(Recorded data Opens)

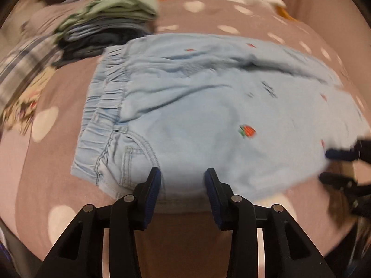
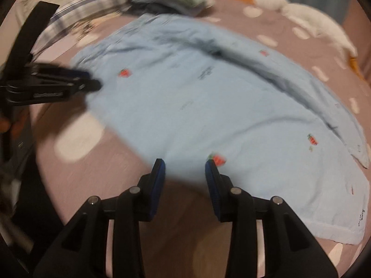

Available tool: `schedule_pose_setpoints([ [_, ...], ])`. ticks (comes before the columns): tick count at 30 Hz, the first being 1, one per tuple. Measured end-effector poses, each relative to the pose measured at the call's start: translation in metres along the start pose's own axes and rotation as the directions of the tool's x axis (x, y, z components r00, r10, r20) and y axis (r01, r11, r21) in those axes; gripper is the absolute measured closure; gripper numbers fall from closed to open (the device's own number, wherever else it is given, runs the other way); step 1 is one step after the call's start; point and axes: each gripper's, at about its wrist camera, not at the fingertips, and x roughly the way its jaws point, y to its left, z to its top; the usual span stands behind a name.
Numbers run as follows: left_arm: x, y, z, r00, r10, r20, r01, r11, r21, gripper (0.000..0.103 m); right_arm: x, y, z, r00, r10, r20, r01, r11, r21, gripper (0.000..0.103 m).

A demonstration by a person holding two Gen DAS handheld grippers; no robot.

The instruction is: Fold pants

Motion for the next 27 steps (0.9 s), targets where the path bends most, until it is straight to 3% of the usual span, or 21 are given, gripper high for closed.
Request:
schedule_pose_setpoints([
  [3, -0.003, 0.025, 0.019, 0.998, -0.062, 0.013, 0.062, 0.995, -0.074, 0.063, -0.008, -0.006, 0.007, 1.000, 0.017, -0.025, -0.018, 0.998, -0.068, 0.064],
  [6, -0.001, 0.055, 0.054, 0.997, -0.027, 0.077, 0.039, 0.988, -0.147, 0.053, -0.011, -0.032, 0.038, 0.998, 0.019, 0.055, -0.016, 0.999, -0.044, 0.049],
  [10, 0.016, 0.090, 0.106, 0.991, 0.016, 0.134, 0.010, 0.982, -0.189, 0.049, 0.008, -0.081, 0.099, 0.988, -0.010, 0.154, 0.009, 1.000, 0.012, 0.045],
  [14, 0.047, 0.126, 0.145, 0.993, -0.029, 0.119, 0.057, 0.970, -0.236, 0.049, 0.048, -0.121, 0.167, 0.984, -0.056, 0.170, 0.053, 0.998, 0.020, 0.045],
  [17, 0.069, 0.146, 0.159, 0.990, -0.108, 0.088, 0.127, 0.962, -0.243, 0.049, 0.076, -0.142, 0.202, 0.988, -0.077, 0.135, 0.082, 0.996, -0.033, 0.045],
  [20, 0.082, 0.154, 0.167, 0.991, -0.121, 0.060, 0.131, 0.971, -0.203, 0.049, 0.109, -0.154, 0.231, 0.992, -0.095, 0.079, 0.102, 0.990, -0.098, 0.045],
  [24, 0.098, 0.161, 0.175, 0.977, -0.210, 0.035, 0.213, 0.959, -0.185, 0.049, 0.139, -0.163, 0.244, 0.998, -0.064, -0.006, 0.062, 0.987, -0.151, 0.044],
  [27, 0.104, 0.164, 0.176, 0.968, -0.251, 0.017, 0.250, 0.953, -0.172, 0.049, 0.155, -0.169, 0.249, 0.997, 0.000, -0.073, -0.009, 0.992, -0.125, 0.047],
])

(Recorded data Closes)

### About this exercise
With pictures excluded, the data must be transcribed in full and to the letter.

### Response area
Available tool: `schedule_pose_setpoints([ [_, ...], ])`. ticks (comes before the columns): tick count at 30 Hz, the first being 1, one per tuple. Measured end-effector poses, each relative to the pose measured at the call's start: translation in metres along the start pose's own axes and rotation as the directions of the tool's x axis (x, y, z components r00, r10, r20) and y axis (r01, r11, r21) in those axes; gripper is the absolute measured closure; gripper numbers fall from closed to open (the device's own number, wherever else it is given, runs the other way); step 1 is one step after the call's start; point and axes: each gripper's, at about its wrist camera, not at the fingertips, and x roughly the way its jaws point, y to its left, z to its top; the usual span stands behind a name.
Numbers run as follows: left_arm: x, y, z, r00, r10, r20, r01, r11, r21, gripper (0.000..0.103 m); right_arm: x, y, z, r00, r10, r20, r01, r11, r21, gripper (0.000..0.103 m).

A demonstration by a person holding two Gen DAS handheld grippers; no robot.

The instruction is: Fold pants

Motion for the next 27 steps (0.9 s), targets where the path bends most, until it is straight to 3% of the usual span, or 21 are given, gripper high for closed.
Request:
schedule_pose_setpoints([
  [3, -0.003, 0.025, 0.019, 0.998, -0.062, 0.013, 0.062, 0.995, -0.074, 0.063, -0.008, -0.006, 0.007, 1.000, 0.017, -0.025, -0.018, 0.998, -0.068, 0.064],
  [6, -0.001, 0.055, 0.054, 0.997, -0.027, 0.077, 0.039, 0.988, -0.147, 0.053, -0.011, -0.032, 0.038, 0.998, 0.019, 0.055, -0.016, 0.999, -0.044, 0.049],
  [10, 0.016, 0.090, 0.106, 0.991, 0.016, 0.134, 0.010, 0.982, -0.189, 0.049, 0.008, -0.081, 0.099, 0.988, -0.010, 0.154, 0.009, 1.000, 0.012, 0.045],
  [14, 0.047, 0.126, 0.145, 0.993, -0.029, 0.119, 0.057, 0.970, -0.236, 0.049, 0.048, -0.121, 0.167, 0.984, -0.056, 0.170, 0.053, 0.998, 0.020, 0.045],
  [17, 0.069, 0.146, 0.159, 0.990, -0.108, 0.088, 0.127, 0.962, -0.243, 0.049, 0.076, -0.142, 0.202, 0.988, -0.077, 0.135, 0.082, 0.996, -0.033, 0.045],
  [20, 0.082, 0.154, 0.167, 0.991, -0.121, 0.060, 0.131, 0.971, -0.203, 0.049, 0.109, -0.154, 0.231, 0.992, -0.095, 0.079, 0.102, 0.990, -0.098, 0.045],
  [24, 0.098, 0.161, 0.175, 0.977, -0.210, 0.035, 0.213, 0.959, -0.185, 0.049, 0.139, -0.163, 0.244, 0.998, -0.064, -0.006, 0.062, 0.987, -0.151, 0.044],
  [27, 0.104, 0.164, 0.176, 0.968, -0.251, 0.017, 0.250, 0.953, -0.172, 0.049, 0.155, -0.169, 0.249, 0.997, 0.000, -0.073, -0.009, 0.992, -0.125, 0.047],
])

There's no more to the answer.